WebGPU: OBJ Loading and Perspective Camera

I have a small blog post sitting in my drafts I thought I would finally finished. I haven't seen many practical examples how to get started with WebGPU and I believe it's a great API and has a great future ahead.

In this post I will show how to:

Load a 3D model from an *.obj file.
Upload the model's data to GPU and render it with basic Blinn-Phong shading.
Add a perspective, orbiting camera that user can control with mouse and keyboard.

If you haven't used WebGPU before but have some beginner to intermediate experience with GPU APIs, this blog post might be for you.

Let's get started!

OBJ parsing

OBJ is a simple text format for storing 3D models and particularly easy to parse.

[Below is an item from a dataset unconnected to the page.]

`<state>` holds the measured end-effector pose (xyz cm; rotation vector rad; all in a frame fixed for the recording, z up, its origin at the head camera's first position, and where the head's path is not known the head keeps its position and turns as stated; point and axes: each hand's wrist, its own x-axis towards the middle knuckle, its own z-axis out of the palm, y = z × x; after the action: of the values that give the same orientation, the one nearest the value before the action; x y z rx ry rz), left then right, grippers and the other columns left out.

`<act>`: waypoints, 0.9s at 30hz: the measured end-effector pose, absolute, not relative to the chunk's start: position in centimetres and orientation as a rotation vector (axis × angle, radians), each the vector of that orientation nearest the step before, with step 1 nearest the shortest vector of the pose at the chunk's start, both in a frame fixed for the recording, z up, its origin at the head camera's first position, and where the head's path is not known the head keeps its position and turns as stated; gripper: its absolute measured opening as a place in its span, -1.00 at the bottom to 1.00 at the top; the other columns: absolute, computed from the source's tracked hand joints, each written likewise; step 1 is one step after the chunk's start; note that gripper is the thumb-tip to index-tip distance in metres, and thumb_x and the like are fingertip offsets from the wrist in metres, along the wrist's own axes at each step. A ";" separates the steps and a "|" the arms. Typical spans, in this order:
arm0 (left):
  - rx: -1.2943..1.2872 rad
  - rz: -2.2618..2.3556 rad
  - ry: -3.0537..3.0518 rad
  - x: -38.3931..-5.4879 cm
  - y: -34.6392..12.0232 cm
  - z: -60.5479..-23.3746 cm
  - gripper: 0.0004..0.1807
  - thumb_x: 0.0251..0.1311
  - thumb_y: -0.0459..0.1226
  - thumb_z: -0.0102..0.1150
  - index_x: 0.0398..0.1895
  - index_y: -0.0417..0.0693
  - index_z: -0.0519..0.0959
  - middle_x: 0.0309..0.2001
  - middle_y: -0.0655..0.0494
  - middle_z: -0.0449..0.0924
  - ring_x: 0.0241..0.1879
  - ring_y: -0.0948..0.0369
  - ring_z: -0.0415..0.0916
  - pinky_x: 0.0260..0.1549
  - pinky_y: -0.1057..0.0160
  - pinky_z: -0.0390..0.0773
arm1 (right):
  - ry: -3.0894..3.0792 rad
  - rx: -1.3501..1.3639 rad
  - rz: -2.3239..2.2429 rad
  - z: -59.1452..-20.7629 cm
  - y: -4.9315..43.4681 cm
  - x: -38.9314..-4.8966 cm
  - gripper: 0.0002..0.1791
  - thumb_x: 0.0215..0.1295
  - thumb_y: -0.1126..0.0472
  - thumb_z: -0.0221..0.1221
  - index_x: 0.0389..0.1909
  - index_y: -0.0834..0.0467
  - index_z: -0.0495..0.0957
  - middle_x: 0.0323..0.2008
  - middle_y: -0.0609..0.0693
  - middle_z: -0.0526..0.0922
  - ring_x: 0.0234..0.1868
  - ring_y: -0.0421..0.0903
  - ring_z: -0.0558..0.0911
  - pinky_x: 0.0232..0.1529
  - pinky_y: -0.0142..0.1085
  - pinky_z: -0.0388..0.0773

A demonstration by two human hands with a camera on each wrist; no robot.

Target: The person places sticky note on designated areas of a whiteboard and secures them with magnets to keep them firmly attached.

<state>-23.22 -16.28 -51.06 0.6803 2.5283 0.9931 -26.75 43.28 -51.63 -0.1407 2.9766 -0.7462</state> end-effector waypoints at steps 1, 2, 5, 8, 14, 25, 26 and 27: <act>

v 0.723607 -0.447220 0.525725
# ...
vn 0.6363 -0.4776 0.6058
# ...
vt 0.159092 0.118096
# ...
f 1/1/1 20/38/2 19/36/3

v is a vertex, 3 numeric values defining 3D vector.
vn is a normal vector.
vt is for a UV coordinate, hence only 2 values.
f is a face (a triangle). It consists of 3 points separated by space, and each value is a combination of 3 indices separated by /. The first index is the vertex index, the second is the UV index, and the third is the normal index.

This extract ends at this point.